- WHAT YOU NEED TO DO: Below are some records. Pull every line that contains the word "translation".
══════════════════════════════
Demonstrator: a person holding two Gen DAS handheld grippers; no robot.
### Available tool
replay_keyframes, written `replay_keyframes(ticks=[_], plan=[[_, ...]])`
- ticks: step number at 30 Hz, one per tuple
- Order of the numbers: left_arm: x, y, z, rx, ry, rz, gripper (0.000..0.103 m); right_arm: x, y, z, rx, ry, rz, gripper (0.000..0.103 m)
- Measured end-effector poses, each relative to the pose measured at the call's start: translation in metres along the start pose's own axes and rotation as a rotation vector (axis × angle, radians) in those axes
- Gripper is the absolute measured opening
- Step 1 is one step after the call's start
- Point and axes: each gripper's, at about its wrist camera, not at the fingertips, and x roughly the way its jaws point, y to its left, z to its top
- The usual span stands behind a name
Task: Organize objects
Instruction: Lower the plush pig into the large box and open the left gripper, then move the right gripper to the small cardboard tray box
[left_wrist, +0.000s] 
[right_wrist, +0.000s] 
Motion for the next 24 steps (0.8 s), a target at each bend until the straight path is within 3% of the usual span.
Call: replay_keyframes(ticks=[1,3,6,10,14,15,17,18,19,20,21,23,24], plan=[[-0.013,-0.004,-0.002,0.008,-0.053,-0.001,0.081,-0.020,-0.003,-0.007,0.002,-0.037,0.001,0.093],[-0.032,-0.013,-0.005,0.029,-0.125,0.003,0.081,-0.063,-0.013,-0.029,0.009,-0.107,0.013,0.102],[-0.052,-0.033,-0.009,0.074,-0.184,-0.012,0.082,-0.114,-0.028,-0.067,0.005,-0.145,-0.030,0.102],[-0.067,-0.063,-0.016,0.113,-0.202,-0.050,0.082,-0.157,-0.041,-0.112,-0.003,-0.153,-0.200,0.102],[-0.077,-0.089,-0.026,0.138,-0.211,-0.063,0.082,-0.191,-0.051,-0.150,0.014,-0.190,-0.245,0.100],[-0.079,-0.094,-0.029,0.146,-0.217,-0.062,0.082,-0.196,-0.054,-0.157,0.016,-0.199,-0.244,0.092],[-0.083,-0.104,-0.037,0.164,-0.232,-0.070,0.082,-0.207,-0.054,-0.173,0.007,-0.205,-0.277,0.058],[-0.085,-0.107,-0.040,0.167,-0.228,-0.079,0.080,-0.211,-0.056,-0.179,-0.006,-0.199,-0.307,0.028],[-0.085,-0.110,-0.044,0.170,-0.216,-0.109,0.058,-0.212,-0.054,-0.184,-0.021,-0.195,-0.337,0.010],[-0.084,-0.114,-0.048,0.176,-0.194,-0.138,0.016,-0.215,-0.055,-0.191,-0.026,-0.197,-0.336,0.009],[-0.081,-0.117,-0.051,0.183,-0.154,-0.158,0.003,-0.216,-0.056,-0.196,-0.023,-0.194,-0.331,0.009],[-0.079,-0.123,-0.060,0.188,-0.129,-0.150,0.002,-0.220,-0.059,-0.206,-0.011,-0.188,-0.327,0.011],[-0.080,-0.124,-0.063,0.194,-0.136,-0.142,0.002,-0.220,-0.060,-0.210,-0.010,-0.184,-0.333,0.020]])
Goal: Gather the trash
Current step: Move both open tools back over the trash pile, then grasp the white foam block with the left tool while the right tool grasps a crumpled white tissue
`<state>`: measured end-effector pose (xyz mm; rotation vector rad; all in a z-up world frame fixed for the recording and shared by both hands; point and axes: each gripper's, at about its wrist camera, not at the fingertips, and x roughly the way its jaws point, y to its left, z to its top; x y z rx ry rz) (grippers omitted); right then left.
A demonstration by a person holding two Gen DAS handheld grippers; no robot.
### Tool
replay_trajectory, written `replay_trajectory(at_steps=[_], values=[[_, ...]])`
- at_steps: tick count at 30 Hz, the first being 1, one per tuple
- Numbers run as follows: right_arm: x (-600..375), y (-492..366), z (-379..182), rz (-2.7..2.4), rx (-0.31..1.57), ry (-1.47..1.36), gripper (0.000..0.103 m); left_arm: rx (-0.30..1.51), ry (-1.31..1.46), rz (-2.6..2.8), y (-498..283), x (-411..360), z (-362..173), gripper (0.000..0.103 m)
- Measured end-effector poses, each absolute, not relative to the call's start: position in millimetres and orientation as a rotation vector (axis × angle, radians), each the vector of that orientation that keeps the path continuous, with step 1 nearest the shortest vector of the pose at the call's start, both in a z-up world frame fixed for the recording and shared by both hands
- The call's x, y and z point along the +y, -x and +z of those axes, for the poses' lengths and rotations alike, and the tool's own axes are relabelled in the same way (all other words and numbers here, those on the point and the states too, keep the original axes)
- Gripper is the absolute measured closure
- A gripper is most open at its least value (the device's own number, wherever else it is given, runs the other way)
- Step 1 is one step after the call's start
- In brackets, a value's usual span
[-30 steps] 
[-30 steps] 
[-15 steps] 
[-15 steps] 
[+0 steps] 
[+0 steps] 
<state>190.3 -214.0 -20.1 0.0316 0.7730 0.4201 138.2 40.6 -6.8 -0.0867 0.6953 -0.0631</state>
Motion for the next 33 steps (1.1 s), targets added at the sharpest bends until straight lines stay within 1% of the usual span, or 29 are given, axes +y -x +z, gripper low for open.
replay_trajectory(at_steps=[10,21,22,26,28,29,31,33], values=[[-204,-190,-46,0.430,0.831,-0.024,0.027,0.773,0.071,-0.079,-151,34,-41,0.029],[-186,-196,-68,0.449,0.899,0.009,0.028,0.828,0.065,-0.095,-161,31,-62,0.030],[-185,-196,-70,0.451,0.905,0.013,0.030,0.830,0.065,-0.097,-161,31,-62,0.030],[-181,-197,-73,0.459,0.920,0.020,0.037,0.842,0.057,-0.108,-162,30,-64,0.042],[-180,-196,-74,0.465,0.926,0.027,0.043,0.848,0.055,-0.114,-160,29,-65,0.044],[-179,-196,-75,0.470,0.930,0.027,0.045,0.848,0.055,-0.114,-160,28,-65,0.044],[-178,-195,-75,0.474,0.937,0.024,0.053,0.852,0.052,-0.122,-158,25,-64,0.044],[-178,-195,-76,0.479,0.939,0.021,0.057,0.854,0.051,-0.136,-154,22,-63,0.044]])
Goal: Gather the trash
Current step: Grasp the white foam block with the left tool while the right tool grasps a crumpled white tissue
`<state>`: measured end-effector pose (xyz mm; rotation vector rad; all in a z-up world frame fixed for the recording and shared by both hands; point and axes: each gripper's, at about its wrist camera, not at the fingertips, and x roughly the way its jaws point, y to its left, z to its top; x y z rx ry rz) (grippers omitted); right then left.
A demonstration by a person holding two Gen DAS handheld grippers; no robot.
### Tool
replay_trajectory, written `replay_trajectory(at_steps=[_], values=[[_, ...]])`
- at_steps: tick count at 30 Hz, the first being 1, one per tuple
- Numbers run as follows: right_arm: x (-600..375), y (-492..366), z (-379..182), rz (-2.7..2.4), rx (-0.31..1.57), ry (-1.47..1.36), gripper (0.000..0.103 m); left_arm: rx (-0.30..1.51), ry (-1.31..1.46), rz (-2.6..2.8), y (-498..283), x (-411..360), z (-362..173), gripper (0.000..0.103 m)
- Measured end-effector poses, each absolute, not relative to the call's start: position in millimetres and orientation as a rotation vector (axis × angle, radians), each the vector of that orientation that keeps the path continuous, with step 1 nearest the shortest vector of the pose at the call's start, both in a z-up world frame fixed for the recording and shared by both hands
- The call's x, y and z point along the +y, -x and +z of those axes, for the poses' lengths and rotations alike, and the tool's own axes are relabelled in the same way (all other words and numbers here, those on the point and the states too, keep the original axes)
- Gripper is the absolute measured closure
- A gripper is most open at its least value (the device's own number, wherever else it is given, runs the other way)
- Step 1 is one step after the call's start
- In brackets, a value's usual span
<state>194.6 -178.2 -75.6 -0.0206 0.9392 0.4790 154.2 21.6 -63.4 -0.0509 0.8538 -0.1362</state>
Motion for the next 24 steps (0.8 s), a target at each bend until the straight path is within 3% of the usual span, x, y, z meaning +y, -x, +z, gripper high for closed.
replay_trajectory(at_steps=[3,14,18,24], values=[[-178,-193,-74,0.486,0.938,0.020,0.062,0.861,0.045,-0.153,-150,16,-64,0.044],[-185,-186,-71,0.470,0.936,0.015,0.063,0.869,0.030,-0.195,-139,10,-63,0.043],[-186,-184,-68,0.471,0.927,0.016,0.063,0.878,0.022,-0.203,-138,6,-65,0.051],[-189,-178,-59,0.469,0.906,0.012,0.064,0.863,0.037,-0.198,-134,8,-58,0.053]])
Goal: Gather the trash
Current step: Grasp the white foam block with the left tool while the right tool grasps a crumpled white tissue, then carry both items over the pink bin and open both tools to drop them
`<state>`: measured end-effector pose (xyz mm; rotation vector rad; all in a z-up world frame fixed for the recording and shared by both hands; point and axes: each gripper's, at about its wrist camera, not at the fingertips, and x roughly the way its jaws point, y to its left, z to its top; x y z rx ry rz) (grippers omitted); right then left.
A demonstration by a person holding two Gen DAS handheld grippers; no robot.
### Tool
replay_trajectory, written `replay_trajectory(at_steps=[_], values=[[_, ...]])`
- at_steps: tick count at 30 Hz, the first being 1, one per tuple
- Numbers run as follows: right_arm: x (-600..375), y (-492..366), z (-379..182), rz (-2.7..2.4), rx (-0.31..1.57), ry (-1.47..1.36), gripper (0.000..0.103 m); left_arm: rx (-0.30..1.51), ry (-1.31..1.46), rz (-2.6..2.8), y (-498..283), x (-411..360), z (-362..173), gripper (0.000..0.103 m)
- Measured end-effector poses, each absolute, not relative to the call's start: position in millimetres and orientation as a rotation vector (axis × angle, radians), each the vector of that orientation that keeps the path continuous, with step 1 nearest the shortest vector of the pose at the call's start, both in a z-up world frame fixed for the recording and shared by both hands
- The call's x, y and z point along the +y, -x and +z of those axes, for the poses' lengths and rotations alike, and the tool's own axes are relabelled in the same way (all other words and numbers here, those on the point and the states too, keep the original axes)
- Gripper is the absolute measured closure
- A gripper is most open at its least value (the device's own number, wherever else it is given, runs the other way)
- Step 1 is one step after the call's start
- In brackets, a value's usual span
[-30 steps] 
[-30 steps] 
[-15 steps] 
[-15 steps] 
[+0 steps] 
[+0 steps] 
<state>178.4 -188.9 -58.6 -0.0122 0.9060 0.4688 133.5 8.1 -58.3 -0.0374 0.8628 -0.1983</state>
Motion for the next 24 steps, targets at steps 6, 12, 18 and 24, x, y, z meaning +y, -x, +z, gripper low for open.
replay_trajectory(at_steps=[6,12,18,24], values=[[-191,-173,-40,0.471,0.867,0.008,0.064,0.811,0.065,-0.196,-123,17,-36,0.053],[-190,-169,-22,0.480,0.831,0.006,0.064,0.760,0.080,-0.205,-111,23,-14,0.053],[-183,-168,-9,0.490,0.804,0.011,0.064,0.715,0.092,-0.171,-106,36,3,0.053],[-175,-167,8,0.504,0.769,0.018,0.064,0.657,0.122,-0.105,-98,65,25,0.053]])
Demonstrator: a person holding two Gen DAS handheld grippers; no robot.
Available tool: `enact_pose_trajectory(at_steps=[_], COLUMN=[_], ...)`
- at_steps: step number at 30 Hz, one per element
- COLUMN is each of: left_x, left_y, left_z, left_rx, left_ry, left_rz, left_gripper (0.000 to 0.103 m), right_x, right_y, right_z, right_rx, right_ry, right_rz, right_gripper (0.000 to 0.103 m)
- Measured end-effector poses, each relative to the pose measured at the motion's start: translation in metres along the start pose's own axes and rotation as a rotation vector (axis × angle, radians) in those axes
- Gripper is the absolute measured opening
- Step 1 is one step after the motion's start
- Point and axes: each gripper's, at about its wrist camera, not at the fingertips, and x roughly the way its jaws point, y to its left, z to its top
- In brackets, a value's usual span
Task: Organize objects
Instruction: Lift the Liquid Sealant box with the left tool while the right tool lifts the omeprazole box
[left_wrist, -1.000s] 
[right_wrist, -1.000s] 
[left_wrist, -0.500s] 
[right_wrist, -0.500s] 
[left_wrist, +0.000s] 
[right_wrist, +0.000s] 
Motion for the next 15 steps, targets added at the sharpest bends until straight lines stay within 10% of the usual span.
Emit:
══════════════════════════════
- SOLUTION TO THIS EXERCISE:
- Measured end-effector poses, each relative to the pose measured at the call's start: translation in metres along the start pose's own axes and rotation as a rotation vector (axis × angle, radians) in those axes
- Measured end-effector poses, each relative to the pose measured at the motion's start: translation in metres along the start pose's own axes and rotation as a rotation vector (axis × angle, radians) in those axes

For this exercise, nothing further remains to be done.